Wild Daffs abundant on Tarka trail
I have been experiencing some technical problems and a few network issues, with both my computer and my mobile phone, so apologies for the lateness of my Daff-blogs this year. The photos on this blog-post were taken 15th March. They were very early this year.
Had all my gadgetry been fully operational; this post would have been written at least a month ago.
North Devon is very much a 'man-scape'. The green desert, I used to call it, before I moved here. Endless boggy, slightly undulating, high up cultivated squares, as far as you can see, where most of the woods are conifer plantations and little natural environment exists.
There are two main rivers in North Devon; The Taw and the Torrige. I haven't really explored the Taw valley yet. But this day, on the 15th March, I explored the Torridge.
Both valleys are beset by conifer plantations all the way up to the edges of the moors, from which they arise. I really felt sceptical about my prospects for being able to find any sizable quantities of Wild Daffs after remembering the ancient Oak forests around the south side of Dartmoor, where I used to find them.
Watergate
There is a cycle path going up the valley of the river Torrige, called the Tarka Trail, after the book/film 'Tarka the Otter'. It used to be a railway line, but like so many it was cut, by Dr Beeching in 1962.

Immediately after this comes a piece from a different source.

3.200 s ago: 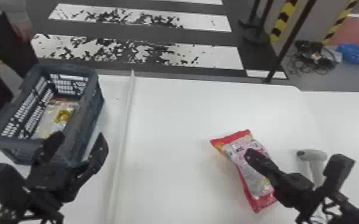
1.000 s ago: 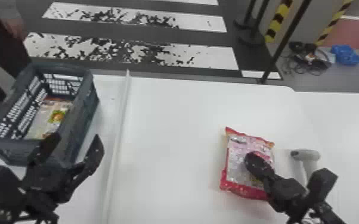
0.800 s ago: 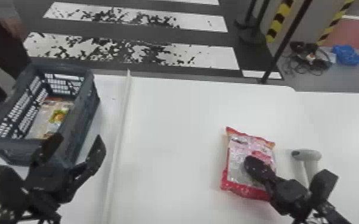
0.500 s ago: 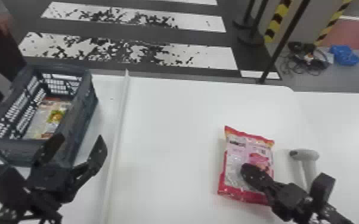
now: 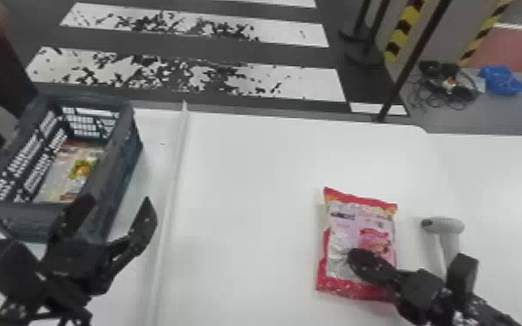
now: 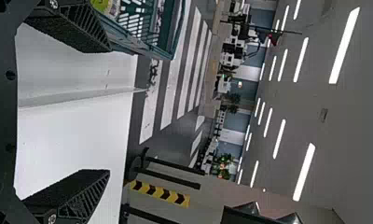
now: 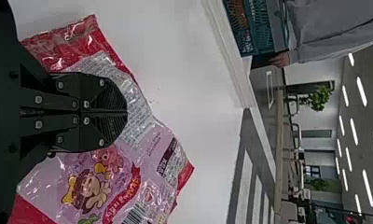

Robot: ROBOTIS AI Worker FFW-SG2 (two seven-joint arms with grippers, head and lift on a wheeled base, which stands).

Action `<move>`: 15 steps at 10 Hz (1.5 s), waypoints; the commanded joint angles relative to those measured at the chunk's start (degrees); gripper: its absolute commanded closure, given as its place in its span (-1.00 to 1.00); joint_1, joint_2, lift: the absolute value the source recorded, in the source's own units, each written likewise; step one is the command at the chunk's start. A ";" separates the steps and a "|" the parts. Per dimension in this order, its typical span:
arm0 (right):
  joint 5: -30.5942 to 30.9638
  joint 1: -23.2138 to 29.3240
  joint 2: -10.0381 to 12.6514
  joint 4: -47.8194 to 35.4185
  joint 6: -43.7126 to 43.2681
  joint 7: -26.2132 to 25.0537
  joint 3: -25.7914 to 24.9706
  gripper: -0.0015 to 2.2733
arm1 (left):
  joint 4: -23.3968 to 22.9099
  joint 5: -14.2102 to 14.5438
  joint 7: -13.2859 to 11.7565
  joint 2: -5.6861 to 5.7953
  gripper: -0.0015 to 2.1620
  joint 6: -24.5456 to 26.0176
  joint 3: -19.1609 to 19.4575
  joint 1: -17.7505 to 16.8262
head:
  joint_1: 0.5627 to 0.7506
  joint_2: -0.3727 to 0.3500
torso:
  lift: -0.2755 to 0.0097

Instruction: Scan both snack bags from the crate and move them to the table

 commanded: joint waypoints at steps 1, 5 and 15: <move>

There are a number of little parking places, all along this cycle path, but I chose to park at a place called Watergate, but not the same one as in the Nixon scandal.
The muddy bottomed clay valley was criss crossed by braided rivulets of cloudy clayey water. This was sided by fairly swampy land. Up a bit was the level twisting cycle path, all set in a deep valley.
As shown on my map; the area was mostly occupied by conifer plantations, under which very little can grow. But most felled ares seemed to be being replaced by allowing native trees to find their own way there. it also looked like the odd patches of native woodland had been left, when the land had been changed to quick growing coniferous trees; presumably after the one of the world wars, when there was a timber shortage and in the following decades we lost 50% of our native deciduous woodland.
Wild Daffs
All along the river banks and the not entirely swampy parts of this valley bottom, also along the verges on both sides of the cycle path, were an abundance of Wild Daffs and Wood Anemones. The most I have seen so far in North Devon.
The colonies were not all in a few solid huge established areas, like the ones in the Dart and Teign valleys on Dartmoor, with their huge ancient and unbroken deciduous forests. But instead strung along in varying sized clumps all the way along this little valley and where the tree type allowed.